- _What the task asks_:
Every line below between the one holding "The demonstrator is" and the one holding "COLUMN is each", inclusive, should be copied exactly, and no other line.

- _Information provided_:
========

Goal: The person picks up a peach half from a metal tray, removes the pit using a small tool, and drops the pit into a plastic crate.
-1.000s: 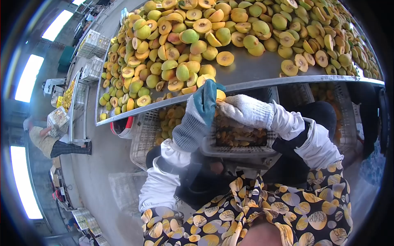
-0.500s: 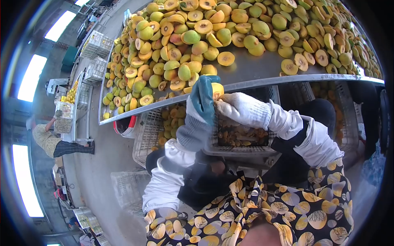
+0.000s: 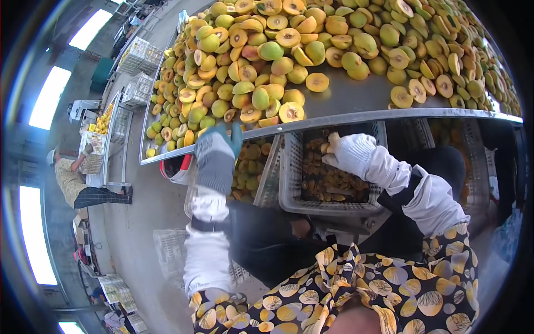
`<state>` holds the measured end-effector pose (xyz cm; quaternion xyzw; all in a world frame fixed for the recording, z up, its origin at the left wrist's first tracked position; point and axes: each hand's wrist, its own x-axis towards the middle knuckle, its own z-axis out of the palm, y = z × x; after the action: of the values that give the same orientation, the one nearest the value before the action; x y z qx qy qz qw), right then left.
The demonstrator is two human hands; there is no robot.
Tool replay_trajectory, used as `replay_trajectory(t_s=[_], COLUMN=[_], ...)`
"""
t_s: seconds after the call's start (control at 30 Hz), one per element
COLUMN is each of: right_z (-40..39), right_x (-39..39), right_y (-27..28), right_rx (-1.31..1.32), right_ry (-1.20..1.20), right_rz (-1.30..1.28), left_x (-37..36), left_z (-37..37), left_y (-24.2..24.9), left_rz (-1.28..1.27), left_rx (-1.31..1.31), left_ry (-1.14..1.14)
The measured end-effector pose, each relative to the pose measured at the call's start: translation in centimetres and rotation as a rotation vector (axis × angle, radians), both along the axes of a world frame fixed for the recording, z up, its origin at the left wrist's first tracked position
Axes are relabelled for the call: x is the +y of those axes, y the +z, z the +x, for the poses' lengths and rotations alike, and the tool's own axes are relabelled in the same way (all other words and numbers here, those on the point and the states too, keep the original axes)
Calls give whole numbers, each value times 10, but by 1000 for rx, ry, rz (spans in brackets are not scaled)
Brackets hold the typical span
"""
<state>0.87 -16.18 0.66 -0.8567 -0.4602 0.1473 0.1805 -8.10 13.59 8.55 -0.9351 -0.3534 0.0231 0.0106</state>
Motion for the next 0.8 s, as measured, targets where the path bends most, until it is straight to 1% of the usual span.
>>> replay_trajectory(t_s=[0.03, 0.07, 0.13, 0.23, 0.27, 0.3, 0.37, 0.4, 0.43, 0.5, 0.57, 0.6, 0.63, 0.67, 0.7, 0.77, 0.8], right_z=[-4, -6, -4, 2, 6, 6, 4, 4, 2, -1, -2, -2, -3, -3, -5, -8, -9], right_x=[2, 3, 6, 6, 6, 8, 11, 10, 13, 16, 19, 20, 20, 20, 20, 20, 20], right_y=[5, 7, 12, 24, 20, 30, 73, 82, 82, 78, 71, 63, 59, 58, 59, 63, 63], right_rx=[31, 56, 104, 222, 214, 494, 1056, 1115, 1052, 884, 675, 546, 419, 386, 345, 261, 243], right_ry=[26, 25, 16, -48, -17, -85, -220, -185, -164, -135, -128, -142, -154, -141, -138, -134, -140], right_rz=[28, 1, -42, 138, 290, 287, 266, 273, 335, 423, 464, 456, 447, 463, 467, 476, 460], left_x=[5, 8, 15, 16, 13, 8, -10, -32, -57, -84, -90, -93, -92, -91, -96, -101, -103], left_z=[19, 33, 50, 54, 51, 46, 27, 18, 13, 9, 12, 14, 13, 12, 16, 18, 17], left_y=[-10, -22, -55, -60, -58, -57, -54, -47, -41, -44, -68, -78, -85, -91, -90, -84, -80], left_rz=[-23, -48, -107, -145, -152, -331, -695, -1040, -1391, -1783, -1318, -1076, -1012, -949, -953, -814, -675], left_rx=[-42, -87, -97, -168, -201, -405, -808, -992, -1173, -1201, -1095, -1078, -1052, -1024, -1092, -1123, -1082], left_ry=[42, 84, 85, 65, 54, 36, 9, -30, -72, -115, -476, -608, -581, -554, -549, -584, -621])
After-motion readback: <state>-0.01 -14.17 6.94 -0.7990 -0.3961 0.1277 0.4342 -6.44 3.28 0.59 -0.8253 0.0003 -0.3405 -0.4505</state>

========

- _Output of the exercise_:
The demonstrator is two human hands; there is no robot.
Tool replay_trajectory, used as `replay_trajectory(t_s=[_], COLUMN=[_], ...)`
"""
t_s: seconds after the call's start (control at 30 Hz), one per element
COLUMN is each of: right_z (-40..39), right_x (-39..39), right_y (-27..28), right_rx (-1.31..1.32), right_ry (-1.20..1.20), right_rz (-1.30..1.28), left_x (-37..36), left_z (-37..37), left_y (-24.2..24.9), left_rz (-1.28..1.27), left_rx (-1.31..1.31), left_ry (-1.14..1.14)

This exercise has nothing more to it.